** Instructions to follow **
All lines from the opening of the material up to and including the line with "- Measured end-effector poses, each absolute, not" should be transcribed exactly, pictures excepted.

** The data **
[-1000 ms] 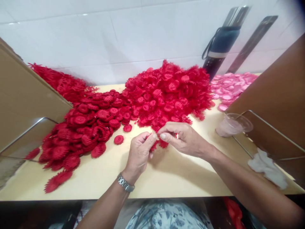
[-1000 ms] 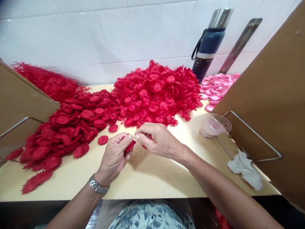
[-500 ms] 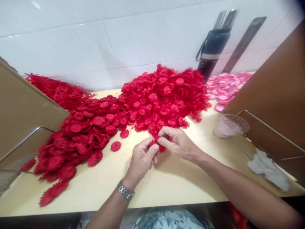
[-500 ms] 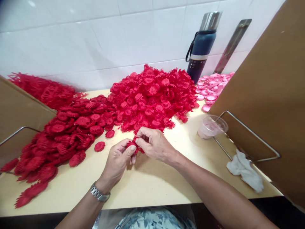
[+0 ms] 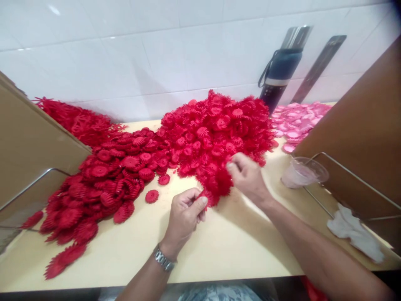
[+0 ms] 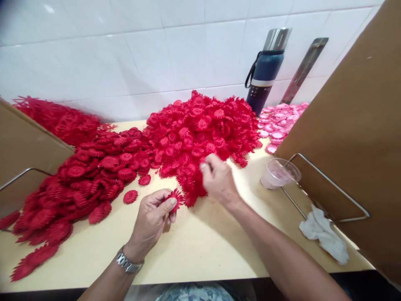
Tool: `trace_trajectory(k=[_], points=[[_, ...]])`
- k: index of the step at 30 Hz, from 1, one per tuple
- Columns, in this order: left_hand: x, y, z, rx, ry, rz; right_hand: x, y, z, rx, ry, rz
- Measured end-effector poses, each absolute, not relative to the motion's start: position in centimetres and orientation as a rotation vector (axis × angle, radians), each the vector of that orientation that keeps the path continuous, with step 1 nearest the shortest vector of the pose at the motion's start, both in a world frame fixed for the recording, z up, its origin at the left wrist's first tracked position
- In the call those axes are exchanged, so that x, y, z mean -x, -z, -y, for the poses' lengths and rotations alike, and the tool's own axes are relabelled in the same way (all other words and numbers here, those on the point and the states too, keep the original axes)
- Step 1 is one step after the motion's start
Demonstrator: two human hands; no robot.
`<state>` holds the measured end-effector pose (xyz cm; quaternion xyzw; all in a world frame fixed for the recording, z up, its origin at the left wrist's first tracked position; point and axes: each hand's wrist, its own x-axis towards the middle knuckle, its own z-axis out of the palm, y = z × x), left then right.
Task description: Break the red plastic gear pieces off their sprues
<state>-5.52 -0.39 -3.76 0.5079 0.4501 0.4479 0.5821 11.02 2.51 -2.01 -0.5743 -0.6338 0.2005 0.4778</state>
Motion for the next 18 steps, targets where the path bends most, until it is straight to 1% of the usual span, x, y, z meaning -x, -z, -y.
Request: trace_trajectory(k=[2,8,11,18], points=[[5.5,3.7,0.4,-1.171,-1.046,-1.045,-11.7,2.1,-3.0,1.424,-0.372,1.572],[5.1,3.2,-0.3,-0.969,-1.1,-1.046,-12.8,3.3,-3.9,1.494,-0.031,1.978],[5.4,3.1,-0.4,-0.945,-1.096,-1.043,-13.2,3.6,-4.0,1.49,-0.033,2.041],[5.6,3.0,-0.2,-0.976,-1.105,-1.058,-12.5,3.3,-3.5,1.316,-0.028,1.926]])
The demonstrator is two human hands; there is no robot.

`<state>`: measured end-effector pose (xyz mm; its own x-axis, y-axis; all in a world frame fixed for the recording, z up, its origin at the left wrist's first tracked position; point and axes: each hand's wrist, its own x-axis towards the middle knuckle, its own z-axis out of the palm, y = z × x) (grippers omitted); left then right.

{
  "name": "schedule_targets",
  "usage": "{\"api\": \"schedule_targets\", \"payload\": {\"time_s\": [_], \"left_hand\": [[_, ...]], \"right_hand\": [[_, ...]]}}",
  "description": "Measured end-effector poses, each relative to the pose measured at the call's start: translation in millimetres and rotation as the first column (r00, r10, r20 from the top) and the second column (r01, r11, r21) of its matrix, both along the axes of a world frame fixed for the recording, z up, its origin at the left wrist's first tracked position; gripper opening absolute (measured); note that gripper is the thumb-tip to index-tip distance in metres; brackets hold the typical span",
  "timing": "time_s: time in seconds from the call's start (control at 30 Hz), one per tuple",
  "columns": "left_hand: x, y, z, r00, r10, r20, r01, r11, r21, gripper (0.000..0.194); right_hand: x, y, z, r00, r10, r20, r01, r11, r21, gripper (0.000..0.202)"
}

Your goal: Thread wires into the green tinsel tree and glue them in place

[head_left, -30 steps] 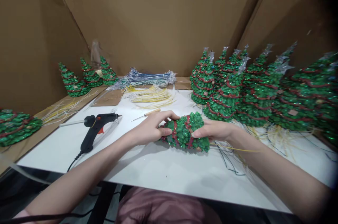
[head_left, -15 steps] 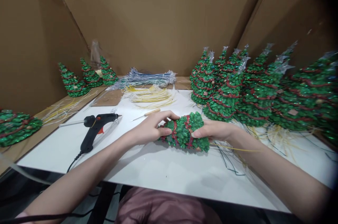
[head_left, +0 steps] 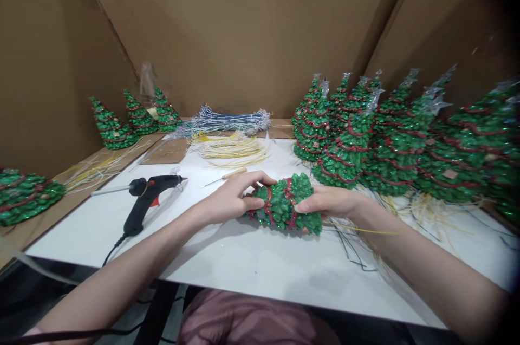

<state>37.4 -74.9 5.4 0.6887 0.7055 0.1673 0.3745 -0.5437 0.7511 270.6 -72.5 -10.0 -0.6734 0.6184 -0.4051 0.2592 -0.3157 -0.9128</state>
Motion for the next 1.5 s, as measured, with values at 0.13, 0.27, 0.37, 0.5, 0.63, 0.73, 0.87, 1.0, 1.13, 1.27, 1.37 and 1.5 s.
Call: {"api": "schedule_targets", "payload": {"time_s": [0.13, 0.27, 0.37, 0.5, 0.63, 0.73, 0.87, 1.0, 1.13, 1.27, 1.37, 1.5], "left_hand": [[0.0, 0.3, -0.6, 1.000, 0.004, -0.001, -0.004, 1.000, 0.002, 0.032], [0.1, 0.0, -0.3, 1.000, 0.010, -0.008, -0.010, 1.000, -0.005, 0.031], [0.1, -0.3, -0.3, 1.000, 0.014, -0.003, -0.014, 1.000, -0.012, 0.032], [0.2, -0.4, -0.7, 1.000, 0.006, 0.003, -0.006, 1.000, -0.010, 0.031], [0.4, -0.4, -1.0, 1.000, 0.004, 0.002, -0.004, 1.000, -0.012, 0.032], [0.7, -0.2, -0.9, 1.000, 0.003, 0.005, -0.003, 1.000, -0.012, 0.032], [0.9, -0.4, -0.1, 1.000, 0.016, 0.004, -0.016, 1.000, -0.011, 0.032], [0.7, -0.8, 0.1, 1.000, 0.017, 0.001, -0.017, 1.000, -0.018, 0.031], [0.1, -0.5, -0.9, 1.000, 0.012, 0.010, -0.012, 1.000, -0.013, 0.031], [0.1, 0.1, -1.2, 1.000, 0.006, 0.017, -0.005, 1.000, -0.016, 0.032], [0.5, 0.3, -0.8, 1.000, 0.009, 0.014, -0.009, 1.000, -0.025, 0.033], [0.9, 0.4, -0.4, 1.000, 0.014, 0.012, -0.013, 1.000, -0.027, 0.033]], "right_hand": [[-0.3, 0.4, 0.9, 1.000, 0.014, 0.014, -0.014, 1.000, 0.019, 0.043], [-0.2, 0.6, 0.3, 0.999, 0.023, 0.029, -0.024, 0.999, 0.035, 0.042], [0.1, 0.7, -1.1, 1.000, 0.017, -0.007, -0.017, 1.000, 0.017, 0.042], [-0.1, 0.5, -1.2, 1.000, 0.011, -0.024, -0.011, 1.000, -0.004, 0.041], [-1.2, -0.5, 0.9, 0.998, -0.008, -0.070, 0.007, 1.000, -0.015, 0.043], [-1.4, -0.8, 0.9, 0.997, 0.009, -0.071, -0.010, 1.000, -0.012, 0.038], [-0.8, 0.1, -1.3, 0.995, 0.016, -0.100, -0.018, 1.000, -0.016, 0.038], [-0.2, 1.1, -3.3, 0.993, 0.024, -0.118, -0.024, 1.000, -0.001, 0.038], [0.0, 0.9, -3.1, 0.993, 0.032, -0.111, -0.032, 0.999, 0.000, 0.037], [-0.1, 0.4, -1.8, 0.997, 0.003, -0.077, -0.004, 1.000, -0.020, 0.043], [0.3, 0.7, -2.2, 0.998, 0.006, -0.057, -0.006, 1.000, 0.002, 0.040], [0.6, 1.3, -3.6, 0.997, 0.016, -0.081, -0.014, 1.000, 0.024, 0.038]]}}
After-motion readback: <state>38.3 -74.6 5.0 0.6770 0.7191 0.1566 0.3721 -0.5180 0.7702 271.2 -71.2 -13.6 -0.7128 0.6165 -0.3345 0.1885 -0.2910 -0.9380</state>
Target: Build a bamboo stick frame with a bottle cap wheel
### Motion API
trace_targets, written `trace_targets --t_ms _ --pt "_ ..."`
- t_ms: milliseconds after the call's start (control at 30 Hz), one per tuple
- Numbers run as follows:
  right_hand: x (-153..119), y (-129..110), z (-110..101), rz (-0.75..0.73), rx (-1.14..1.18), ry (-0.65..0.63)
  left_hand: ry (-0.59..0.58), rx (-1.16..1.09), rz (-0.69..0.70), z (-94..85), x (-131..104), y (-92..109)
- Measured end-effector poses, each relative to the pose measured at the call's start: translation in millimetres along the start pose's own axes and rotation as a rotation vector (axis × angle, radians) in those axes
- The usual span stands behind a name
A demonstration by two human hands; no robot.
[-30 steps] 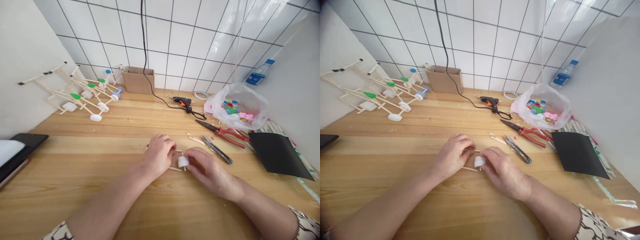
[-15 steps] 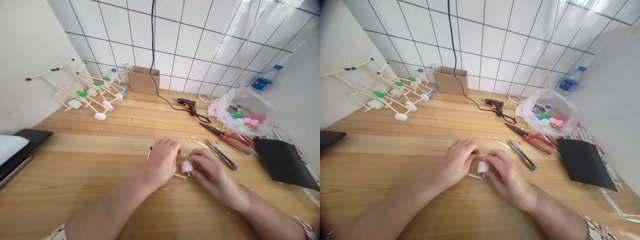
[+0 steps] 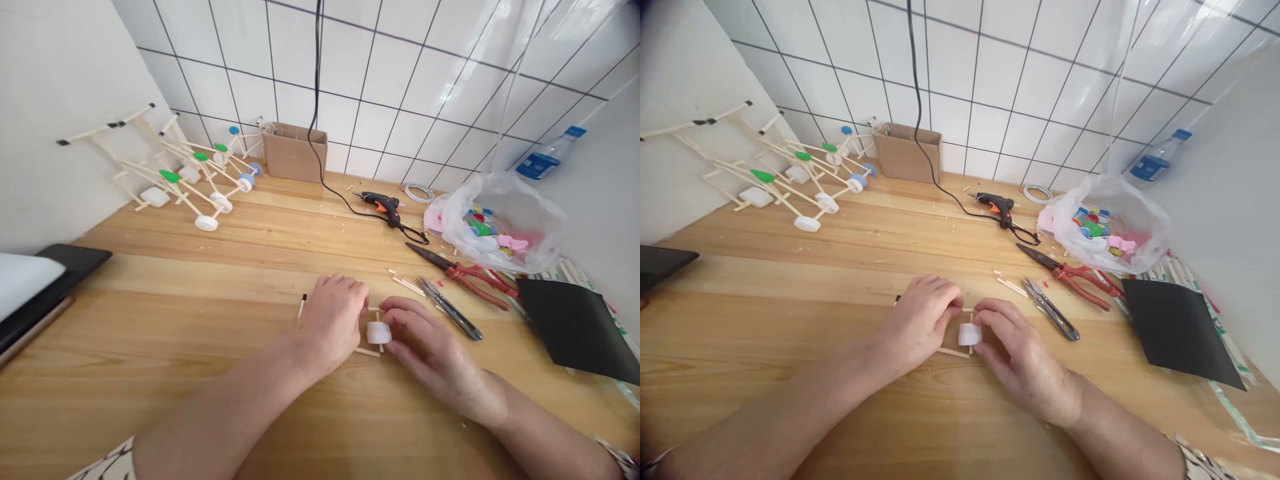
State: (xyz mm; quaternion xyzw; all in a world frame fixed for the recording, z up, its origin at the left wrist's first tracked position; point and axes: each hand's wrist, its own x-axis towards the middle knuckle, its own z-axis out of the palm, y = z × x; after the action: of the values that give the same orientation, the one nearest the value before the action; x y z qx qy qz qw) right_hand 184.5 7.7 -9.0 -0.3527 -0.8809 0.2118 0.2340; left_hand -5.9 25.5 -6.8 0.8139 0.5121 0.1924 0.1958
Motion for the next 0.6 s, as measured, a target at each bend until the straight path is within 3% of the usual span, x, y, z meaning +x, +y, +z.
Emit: trace_targets --t_ms 600 --pt "-0.3 1.1 0.9 0.003 0.030 -0.021 0.002 -0.034 -0.001 3.3 -0.9 -1.4"
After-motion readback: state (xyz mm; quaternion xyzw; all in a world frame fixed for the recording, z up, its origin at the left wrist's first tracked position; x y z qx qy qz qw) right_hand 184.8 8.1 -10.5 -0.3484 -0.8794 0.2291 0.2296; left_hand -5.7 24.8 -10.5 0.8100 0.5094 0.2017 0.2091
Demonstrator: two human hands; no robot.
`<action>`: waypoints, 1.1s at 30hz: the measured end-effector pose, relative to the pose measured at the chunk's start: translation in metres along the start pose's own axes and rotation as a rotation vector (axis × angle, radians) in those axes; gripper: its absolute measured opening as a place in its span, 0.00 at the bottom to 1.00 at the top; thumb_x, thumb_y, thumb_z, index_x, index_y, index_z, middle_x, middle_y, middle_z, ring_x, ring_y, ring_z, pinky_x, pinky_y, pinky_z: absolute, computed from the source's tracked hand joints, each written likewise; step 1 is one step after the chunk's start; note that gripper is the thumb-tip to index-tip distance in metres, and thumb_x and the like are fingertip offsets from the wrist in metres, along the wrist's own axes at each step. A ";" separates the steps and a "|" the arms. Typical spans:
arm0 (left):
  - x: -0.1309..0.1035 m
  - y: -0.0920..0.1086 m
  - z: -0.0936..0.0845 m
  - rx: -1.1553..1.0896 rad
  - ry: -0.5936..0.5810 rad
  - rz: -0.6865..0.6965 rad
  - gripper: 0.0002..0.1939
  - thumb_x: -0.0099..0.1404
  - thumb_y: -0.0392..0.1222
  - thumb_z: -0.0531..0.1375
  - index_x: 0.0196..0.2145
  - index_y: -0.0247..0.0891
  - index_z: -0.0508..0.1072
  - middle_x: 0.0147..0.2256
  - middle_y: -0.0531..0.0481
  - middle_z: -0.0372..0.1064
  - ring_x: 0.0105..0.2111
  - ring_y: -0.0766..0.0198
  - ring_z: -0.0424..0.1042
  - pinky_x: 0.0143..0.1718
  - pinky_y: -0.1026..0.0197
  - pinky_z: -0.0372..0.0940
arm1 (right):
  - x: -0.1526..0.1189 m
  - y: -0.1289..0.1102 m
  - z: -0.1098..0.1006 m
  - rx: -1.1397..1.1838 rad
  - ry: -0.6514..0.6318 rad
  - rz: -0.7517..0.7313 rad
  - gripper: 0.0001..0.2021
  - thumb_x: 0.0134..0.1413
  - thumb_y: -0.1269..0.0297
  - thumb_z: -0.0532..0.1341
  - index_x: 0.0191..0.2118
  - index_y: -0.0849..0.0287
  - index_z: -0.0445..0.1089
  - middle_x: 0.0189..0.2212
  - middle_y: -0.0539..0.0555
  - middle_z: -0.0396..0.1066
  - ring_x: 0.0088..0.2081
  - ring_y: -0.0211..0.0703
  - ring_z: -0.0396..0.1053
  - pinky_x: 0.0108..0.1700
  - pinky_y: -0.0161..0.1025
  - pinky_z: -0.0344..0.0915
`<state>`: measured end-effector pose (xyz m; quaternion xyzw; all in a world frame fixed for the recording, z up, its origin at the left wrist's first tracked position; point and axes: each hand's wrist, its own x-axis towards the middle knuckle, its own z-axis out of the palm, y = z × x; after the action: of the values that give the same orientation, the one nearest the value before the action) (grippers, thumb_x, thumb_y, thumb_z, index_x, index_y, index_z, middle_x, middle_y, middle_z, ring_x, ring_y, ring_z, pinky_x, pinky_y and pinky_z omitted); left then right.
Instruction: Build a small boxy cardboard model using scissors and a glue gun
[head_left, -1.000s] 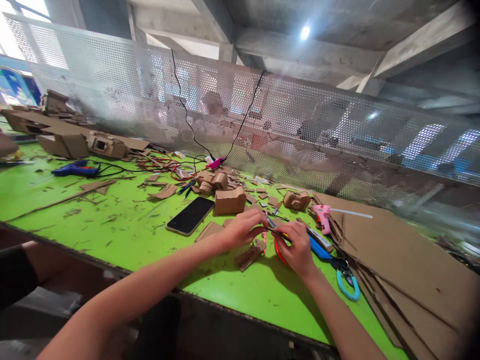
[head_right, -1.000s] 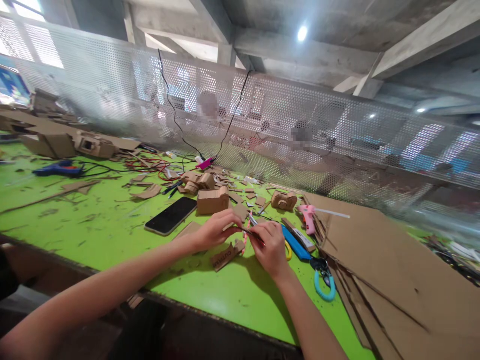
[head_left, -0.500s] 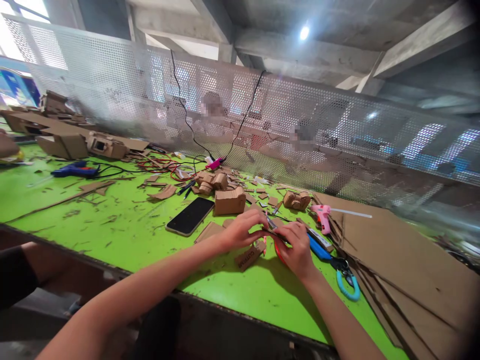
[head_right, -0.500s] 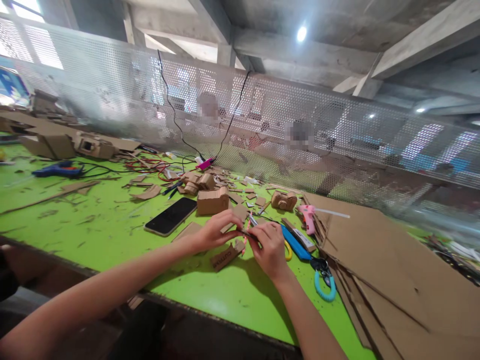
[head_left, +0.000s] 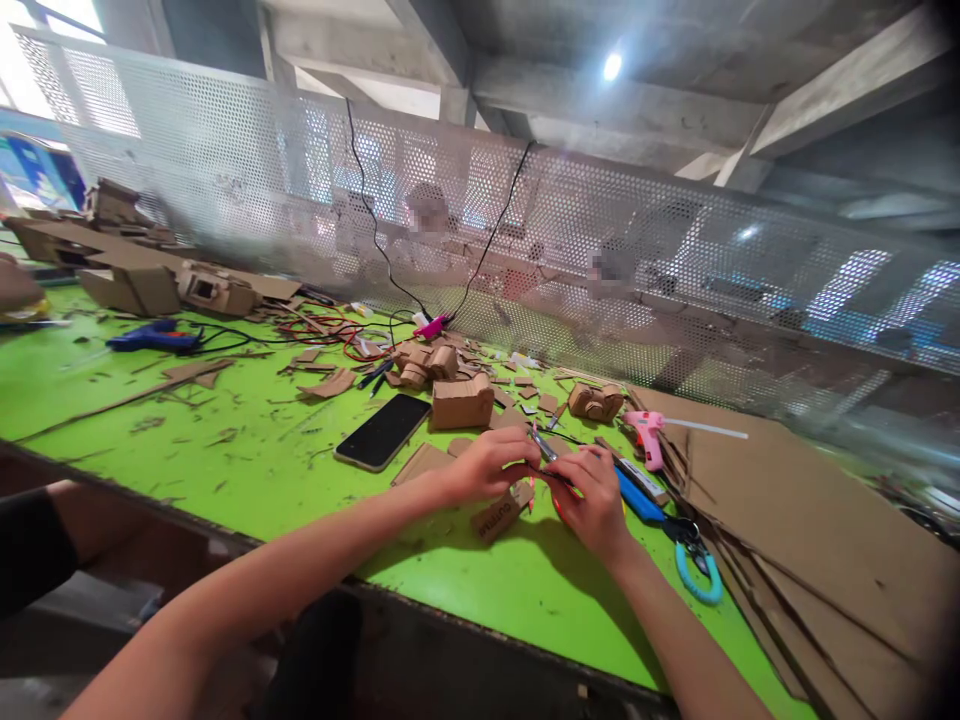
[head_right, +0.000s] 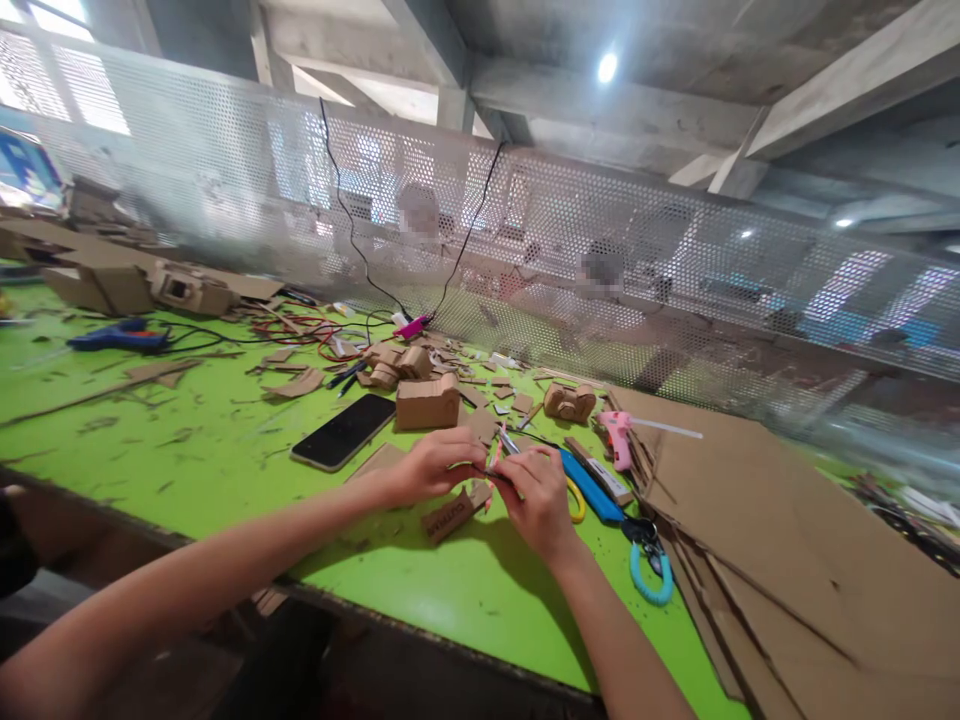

** Solution **
[-1000 ms] 
[-1000 ms] 
[-500 ms] 
[-500 ms] 
[+0 ms] 
[+0 ms] 
Tool: `trace_trajectory(k=[_], points=[[_, ...]])`
- k: index of the step at 30 Hz, from 1, one per tuple
- Columns, in this order: left_hand: x, y, z, rx, ry, rz; right_hand: x, y, z, rx, ry, rz
- Measured end-effector poses, each absolute, not relative to the motion's start: position in centimetres and orientation as a rotation vector (axis × angle, radians), each the vector of that orientation that keeps the path continuous, with step 1 nearest the shortest vector of the pose at the motion's start, both in a world frame fixed for the recording, z up, its origin at the left wrist's first tracked position

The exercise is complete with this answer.